If they fail, Democrats will pay a huge price — probably losing the House and the Senate next year, and creating the conditions for a constitutional crisis in 2024 if the presidential election is at all close, especially if Trump is the GOP nominee.

The For the People Act, which has passed the House and awaits Senate action, would effectively block the worst restrictions adopted by Republican legislatures. Since it will certainly be filibustered, however, the only way it can pass is if Democrats amend or eliminate the filibuster rule. But Sen. Joe Manchin of West Virginia, the most conservative Democrat in the Senate, has repeatedly rejected changes to the filibuster, and without his vote, nothing will happen.

So the critical question becomes: Are there any circumstances under which Manchin can be induced to alter his view?

Democrats need to take two steps. The first is to cut back the For the People Act, which weighs in at 800 pages and contains a long liberal wish list, from financing campaigns with public money to curbing the gerrymandering of congressional districts. They’re good ideas, but not essential this year, and Manchin is far more likely to support a bill squarely centered on voting rights.

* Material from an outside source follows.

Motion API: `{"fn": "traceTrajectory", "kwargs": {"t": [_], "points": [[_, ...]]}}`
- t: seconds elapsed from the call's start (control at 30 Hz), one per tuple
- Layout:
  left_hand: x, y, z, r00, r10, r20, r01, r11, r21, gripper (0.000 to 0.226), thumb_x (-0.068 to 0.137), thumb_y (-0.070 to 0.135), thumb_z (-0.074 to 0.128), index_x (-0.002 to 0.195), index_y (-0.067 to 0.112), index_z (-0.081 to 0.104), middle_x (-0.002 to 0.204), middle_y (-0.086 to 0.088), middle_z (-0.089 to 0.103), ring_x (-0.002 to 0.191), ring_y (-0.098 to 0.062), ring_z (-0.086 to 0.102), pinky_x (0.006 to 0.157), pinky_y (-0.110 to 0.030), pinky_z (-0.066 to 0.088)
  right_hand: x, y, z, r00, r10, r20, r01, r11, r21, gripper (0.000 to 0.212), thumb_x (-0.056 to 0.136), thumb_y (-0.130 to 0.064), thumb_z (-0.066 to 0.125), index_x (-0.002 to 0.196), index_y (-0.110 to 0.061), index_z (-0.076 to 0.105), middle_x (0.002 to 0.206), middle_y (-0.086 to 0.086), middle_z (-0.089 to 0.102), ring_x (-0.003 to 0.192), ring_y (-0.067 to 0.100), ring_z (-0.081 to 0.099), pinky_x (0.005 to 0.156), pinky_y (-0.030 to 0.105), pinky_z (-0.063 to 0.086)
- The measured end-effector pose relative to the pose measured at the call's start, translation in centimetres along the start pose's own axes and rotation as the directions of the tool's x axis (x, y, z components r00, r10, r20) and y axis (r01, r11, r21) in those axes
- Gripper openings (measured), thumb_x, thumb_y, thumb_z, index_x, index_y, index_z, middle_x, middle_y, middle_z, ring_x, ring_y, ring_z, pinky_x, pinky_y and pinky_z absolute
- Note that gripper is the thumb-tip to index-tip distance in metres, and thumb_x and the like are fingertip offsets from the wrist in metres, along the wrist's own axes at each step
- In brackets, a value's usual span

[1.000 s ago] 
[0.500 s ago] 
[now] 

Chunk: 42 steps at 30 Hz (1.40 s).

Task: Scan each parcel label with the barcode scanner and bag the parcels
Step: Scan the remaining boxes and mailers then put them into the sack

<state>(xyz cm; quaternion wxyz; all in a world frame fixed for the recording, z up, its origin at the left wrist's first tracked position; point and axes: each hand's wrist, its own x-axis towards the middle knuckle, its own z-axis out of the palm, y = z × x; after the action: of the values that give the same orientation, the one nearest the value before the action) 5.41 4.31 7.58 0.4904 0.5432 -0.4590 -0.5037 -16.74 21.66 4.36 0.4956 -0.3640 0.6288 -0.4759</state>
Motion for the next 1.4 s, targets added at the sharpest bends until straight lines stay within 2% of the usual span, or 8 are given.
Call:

The liberals would scream “sellout,” but the perfect should not be the enemy of the good. That adage also applies to the second step: changing the filibuster rule. But how, exactly? Liberals, again, want the whole loaf: to kill the procedure entirely. But since Manchin is never going to accept a complete elimination of the filibuster, the only realistic option is a carve-out — an exception for legislation that preserves and protects voting rights.

Rep. Terri Sewell of Alabama put it well: “If the vote and protecting the rights of all Americans to exercise that most precious right isn’t worth overcoming a procedural filibuster, then what is?”

There’s a third variable in this complex equation: the ongoing negotiations over an infrastructure bill. The Republicans have offered about $1 trillion, and Biden has come down from about $2.2 trillion to $1.7 trillion. And while the liberals are again denouncing the president’s impulse to find a compromise, many smart Democrats think Biden should take the Republican offer, tout his success as a negotiator, and use the deal to woo Manchin on voting rights.

As David Axelrod, Barack Obama’s chief political adviser, told Ron Brownstein of CNN: “That would be important for Manchin, because then he can point to it and say, ‘We did find common ground.’ … If you get this infrastructure deal, you may then be able to get Manchin to vote for a carve-out on issues that relate to issues on voting and elections.”

That should be the Democrats’ overriding goal: to enact a national response to the Republican assault on voting rights. Almost any compromise that makes that possible is worth it — no matter how loudly the liberals complain.

 

Steven Roberts teaches  at George Washington University. Email him at
stevecokie@gmail.com.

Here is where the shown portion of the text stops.